Vous voyez ici un grand tableau historique d'Anton von Werner. Il représente une scène de la guerre franco-allemande de 1870 et 1871.

Au centre se trouve le prince héritier de Prusse de l’époque, Frédéric-Guillaume. Il devint plus tard l’empereur Frédéric III. Il se tient, accompagné de plusieurs de ses officiers d’état-major, dans la pièce d’une ferme, près du cercueil du général français Abel Douay. Douay était tombé au combat lors de la bataille de Wissembourg, en Alsace.

Le prince héritier aurait lui-même rendu un dernier hommage à son adversaire tombé au combat. C’est précisément ce moment qu’Anton von Werner a choisi comme sujet de son tableau. Il y exprime son respect envers l’adversaire vaincu. En même temps, le tableau célèbre les exploits de l’armée prussienne lors de la guerre contre la France.

Le tableau donne ainsi presque l’impression d’être un témoignage oculaire. Le lieu est clairement identifiable. Les personnes présentes sont elles aussi facilement reconnaissables. Cette précision n’est pas le fruit du hasard. Anton von Werner était lui-même présent lors de l’événement, mais il n’a peint la scène qu’en 1890, soit vingt ans plus tard. Des notes et des croquis l’ont aidé à reproduire la scène avec une grande précision.

C’est précisément ce qui rend l’œuvre si percutante. Elle allie l’exigence d’une observation précise à une mise en scène claire. Le regard est attiré par un geste qui réunit en une seule image la dignité, la prouesse militaire et la mémoire.

Juste en dessous du tableau, vous pouvez voir d’autres souvenirs datant de l’époque de l’empereur Frédéric III. Parmi eux figurent notamment ses premières chaussures. À première vue, cela peut paraître presque surprenant. Après le grand pathos du tableau, le regard se porte soudain sur quelque chose de tout à fait intime et personnel.

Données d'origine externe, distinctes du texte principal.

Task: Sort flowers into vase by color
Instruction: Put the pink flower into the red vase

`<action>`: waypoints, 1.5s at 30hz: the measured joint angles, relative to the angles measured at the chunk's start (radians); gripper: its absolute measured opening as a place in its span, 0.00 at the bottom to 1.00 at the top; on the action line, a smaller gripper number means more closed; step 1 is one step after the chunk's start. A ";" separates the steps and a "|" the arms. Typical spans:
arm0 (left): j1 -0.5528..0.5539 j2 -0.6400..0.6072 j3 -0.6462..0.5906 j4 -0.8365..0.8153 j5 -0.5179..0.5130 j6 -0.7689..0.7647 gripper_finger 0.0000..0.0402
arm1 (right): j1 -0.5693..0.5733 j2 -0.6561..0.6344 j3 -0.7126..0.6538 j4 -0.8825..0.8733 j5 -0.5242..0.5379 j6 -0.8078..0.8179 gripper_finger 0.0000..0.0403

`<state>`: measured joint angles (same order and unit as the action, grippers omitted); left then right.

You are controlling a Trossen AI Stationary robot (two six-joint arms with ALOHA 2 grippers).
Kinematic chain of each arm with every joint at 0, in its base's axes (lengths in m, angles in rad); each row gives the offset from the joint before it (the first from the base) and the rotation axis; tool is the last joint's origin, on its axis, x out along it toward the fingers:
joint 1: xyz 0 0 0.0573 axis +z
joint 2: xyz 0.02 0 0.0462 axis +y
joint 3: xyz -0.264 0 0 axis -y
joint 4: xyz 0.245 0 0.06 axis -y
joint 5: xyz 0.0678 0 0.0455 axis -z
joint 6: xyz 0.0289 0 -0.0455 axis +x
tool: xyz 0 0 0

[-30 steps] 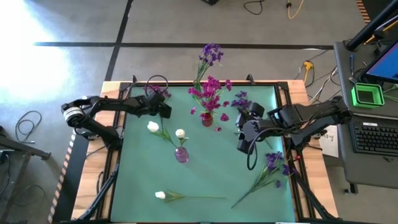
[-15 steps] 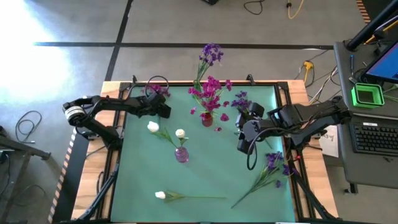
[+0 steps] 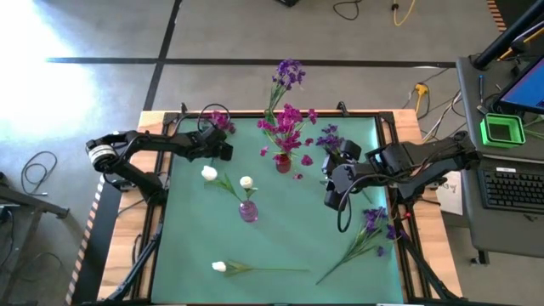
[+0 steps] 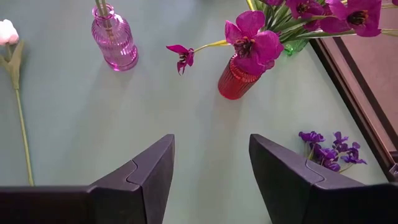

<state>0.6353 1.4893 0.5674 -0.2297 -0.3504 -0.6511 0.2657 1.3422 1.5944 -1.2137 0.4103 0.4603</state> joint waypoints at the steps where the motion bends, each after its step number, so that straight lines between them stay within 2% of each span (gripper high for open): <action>1: 0.000 -0.006 -0.001 0.003 -0.001 0.007 0.01 | 0.000 0.000 0.000 0.000 0.000 0.000 0.50; 7: 0.007 -0.090 0.009 -0.013 -0.044 0.041 0.00 | 0.000 0.000 0.000 0.001 0.000 0.000 0.50; 16: 0.025 -0.343 0.064 -0.056 -0.033 0.170 0.00 | 0.000 0.000 0.000 0.026 0.001 -0.005 0.50; 22: 0.035 -0.511 0.230 -0.105 -0.033 0.373 0.00 | 0.000 0.000 0.000 0.027 0.011 -0.007 0.50; 28: 0.035 -0.576 0.486 -0.191 -0.026 0.561 0.00 | 0.000 0.000 0.000 0.069 0.043 -0.033 0.50; 29: 0.036 -0.578 0.528 -0.205 -0.002 0.594 0.00 | 0.000 0.000 0.000 0.081 0.044 -0.042 0.50; 31: 0.036 -0.582 0.605 -0.224 0.129 0.653 0.00 | 0.000 0.000 0.000 0.109 0.046 -0.066 0.50; 36: 0.025 -0.586 0.734 -0.153 0.756 0.654 0.00 | 0.000 0.000 0.000 0.181 0.055 -0.140 0.50; 38: 0.000 -0.587 0.752 -0.092 0.940 0.621 0.00 | 0.000 0.000 0.000 0.227 0.067 -0.174 0.50; 40: -0.039 -0.590 0.760 -0.031 0.992 0.579 0.00 | 0.000 0.000 0.000 0.282 0.069 -0.214 0.50; 45: -0.144 -0.586 0.747 0.114 0.978 0.530 0.00 | 0.000 0.000 0.000 0.534 0.069 -0.373 0.50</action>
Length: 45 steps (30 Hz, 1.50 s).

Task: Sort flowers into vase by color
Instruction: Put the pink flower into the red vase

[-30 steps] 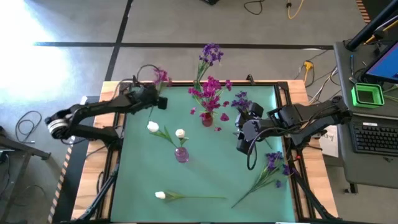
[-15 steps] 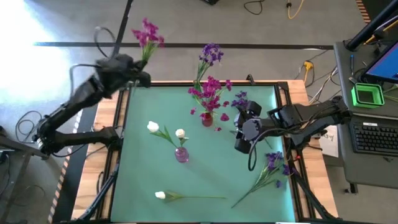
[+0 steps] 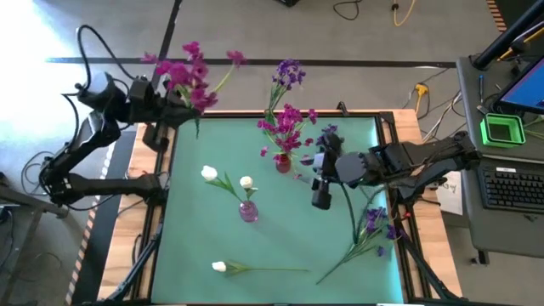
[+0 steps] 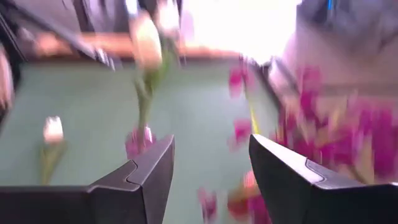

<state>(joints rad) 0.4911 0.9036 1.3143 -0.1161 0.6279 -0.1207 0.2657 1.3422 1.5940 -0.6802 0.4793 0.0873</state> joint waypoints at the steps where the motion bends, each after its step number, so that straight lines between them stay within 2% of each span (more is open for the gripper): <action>1: -0.021 0.007 -0.006 0.035 -0.006 -0.010 0.00 | -0.002 0.000 0.000 0.072 0.000 -0.039 0.50; 7: -0.119 0.081 -0.028 0.135 -0.111 -0.025 0.00 | -0.011 0.002 0.000 0.527 -0.009 -0.273 0.50; 11: -0.150 0.131 -0.025 0.158 -0.124 -0.021 0.00 | -0.022 0.002 0.000 0.675 -0.015 -0.353 0.50; 14: -0.166 0.170 -0.028 0.201 -0.125 -0.021 0.00 | -0.040 0.002 0.000 0.693 -0.015 -0.370 0.53; 19: -0.197 0.235 -0.021 0.262 -0.204 -0.019 0.00 | -0.085 0.016 0.000 0.701 -0.056 -0.307 0.61; 26: -0.225 0.296 -0.021 0.304 -0.208 -0.008 0.00 | -0.135 0.035 0.000 0.751 -0.061 -0.259 0.72; 29: -0.240 0.320 -0.021 0.316 -0.223 -0.002 0.00 | -0.156 0.035 0.000 0.768 -0.105 -0.239 0.75; 33: -0.254 0.356 -0.021 0.376 -0.227 -0.004 0.00 | -0.175 0.036 0.000 0.768 -0.178 -0.218 0.77; 45: -0.256 0.468 -0.014 0.503 -0.227 -0.062 0.00 | -0.199 0.055 0.000 0.776 -0.182 -0.218 0.73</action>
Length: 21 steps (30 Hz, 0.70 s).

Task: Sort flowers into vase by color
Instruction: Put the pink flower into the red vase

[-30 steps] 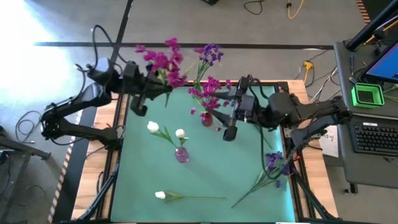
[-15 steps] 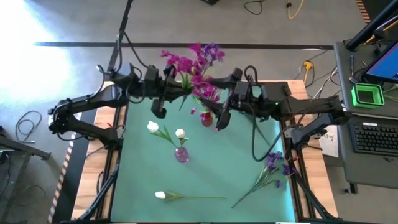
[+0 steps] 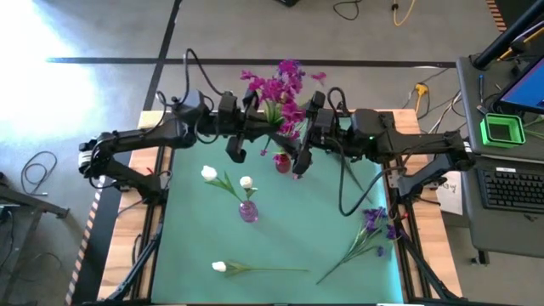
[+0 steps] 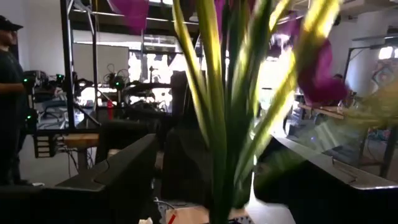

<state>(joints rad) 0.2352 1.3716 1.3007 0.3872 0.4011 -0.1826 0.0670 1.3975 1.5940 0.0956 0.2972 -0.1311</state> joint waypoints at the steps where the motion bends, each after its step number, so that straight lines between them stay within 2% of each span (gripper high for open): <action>1: 0.000 0.006 0.005 -0.002 0.000 0.000 0.00 | -0.002 0.000 0.000 -0.001 0.000 0.000 0.72; 8: -0.003 0.036 0.025 -0.002 0.001 -0.003 0.00 | -0.010 -0.001 0.002 -0.004 0.018 0.003 0.60; 21: -0.006 0.039 0.048 0.002 0.009 -0.003 0.00 | -0.015 -0.001 0.002 -0.010 0.017 0.016 0.20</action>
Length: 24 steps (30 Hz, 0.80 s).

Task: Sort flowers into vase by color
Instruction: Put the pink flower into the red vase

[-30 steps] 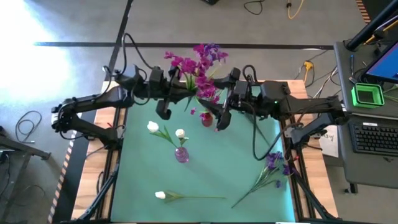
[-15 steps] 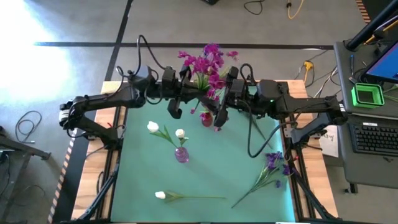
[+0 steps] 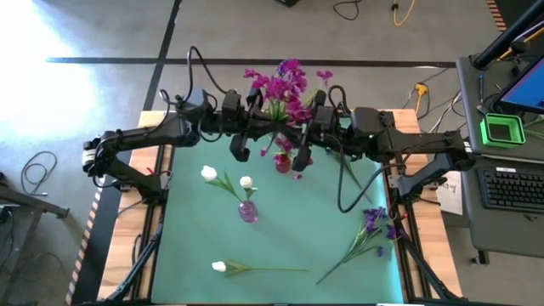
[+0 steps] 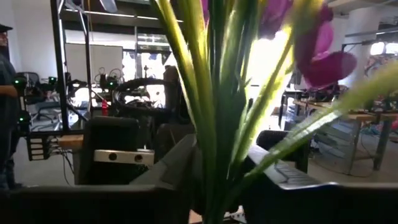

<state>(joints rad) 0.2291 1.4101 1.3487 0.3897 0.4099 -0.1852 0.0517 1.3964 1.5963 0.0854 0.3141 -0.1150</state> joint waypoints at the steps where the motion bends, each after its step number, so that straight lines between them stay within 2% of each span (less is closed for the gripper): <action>1: 0.000 0.000 0.000 0.000 0.000 0.000 0.00 | 0.000 0.000 0.000 -0.002 0.001 0.000 0.18; 6: 0.000 0.000 0.000 -0.004 0.000 0.000 0.00 | 0.000 0.000 0.000 -0.002 0.001 0.001 0.09; 14: 0.000 -0.001 0.000 -0.005 0.000 -0.016 0.01 | 0.000 0.000 0.001 -0.002 0.001 0.003 0.07; 20: -0.001 -0.013 0.000 -0.022 0.017 -0.044 0.17 | 0.000 -0.007 0.001 -0.002 -0.002 -0.012 0.07; 24: -0.001 -0.028 0.058 -0.140 0.020 -0.040 0.32 | 0.000 -0.028 0.000 0.000 -0.002 -0.014 0.07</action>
<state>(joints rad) 0.2279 1.3822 1.4063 0.2492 0.4303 -0.2249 0.0521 1.3684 1.5967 0.0852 0.3119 -0.1287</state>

Il existait une tradition bien ancrée au sein de la maison royale prussienne. À l’âge d’un an, chaque prince et chaque princesse recevait en cadeau une paire de chaussures rouges. Elles étaient confectionnées dans le plus fin cuir maroquin rouge.

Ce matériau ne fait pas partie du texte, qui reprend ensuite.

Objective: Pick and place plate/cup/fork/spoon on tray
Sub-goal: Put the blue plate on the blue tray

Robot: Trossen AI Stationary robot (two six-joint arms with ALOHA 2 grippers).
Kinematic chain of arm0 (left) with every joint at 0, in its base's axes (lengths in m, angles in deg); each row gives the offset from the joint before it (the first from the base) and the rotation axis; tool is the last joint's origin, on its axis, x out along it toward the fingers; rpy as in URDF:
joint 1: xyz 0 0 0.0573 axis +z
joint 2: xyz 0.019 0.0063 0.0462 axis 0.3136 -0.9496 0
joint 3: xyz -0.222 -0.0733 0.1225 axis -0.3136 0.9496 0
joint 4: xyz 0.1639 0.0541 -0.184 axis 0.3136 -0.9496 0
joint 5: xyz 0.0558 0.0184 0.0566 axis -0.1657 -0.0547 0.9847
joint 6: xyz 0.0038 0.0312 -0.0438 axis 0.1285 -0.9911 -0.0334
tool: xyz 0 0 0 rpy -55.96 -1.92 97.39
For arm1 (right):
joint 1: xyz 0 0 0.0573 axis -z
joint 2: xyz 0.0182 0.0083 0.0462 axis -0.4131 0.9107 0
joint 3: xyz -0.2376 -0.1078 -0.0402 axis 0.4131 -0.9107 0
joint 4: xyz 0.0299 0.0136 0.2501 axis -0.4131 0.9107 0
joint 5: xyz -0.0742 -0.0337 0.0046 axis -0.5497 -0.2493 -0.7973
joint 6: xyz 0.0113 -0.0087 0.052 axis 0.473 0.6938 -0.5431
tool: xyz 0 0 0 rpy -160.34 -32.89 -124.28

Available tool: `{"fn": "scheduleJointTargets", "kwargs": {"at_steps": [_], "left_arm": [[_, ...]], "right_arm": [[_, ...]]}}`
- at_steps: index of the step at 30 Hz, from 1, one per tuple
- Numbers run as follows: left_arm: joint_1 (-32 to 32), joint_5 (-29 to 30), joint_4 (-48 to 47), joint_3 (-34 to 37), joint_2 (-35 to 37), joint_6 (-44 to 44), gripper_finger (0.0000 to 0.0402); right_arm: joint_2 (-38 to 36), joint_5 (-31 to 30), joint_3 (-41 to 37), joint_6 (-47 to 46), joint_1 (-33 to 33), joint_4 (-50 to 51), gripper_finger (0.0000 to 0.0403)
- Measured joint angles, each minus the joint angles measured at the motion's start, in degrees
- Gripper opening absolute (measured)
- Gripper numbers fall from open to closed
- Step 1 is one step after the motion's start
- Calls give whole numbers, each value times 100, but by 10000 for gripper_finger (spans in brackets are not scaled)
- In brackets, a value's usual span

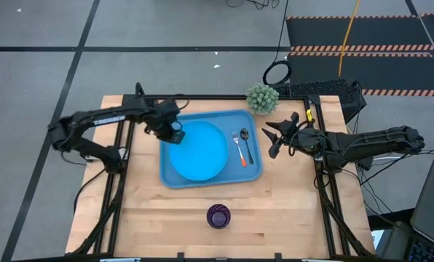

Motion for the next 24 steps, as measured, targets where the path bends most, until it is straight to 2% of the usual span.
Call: {"fn": "scheduleJointTargets", "kwargs": {"at_steps": [10,14,18,24], "left_arm": [[303,98,-37,-1018,-1406,-745,6],[392,206,-341,-1064,-1767,-1032,6],[483,196,-197,-1068,-2020,-1256,6],[582,230,133,-1068,-2144,-1480,28]], "right_arm": [[0,2,0,194,1,-9,130],[-2,4,0,194,1,53,130],[-2,6,0,194,2,56,130],[-2,7,0,213,2,44,130]]}}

La paire la plus usée appartenait à Frédéric III. On voit bien qu’il les a portées. À côté, vous pouvez voir une autre paire. Elle appartenait à sa sœur Louise, qui devint plus tard grande-duchesse de Bade. Apparemment, elle prenait davantage soin de ses chaussures. C’est précisément ce que l’on remarque à sa paire.

Ainsi, des souvenirs très différents se côtoient ici. En haut, le grand tableau évoquant la guerre, l’honneur et la mise en scène. En dessous, les petites chaussures rouges datant de sa première année. Ensemble, ils dressent un portrait de Frédéric III qui oscille entre son rôle public et ses souvenirs personnels.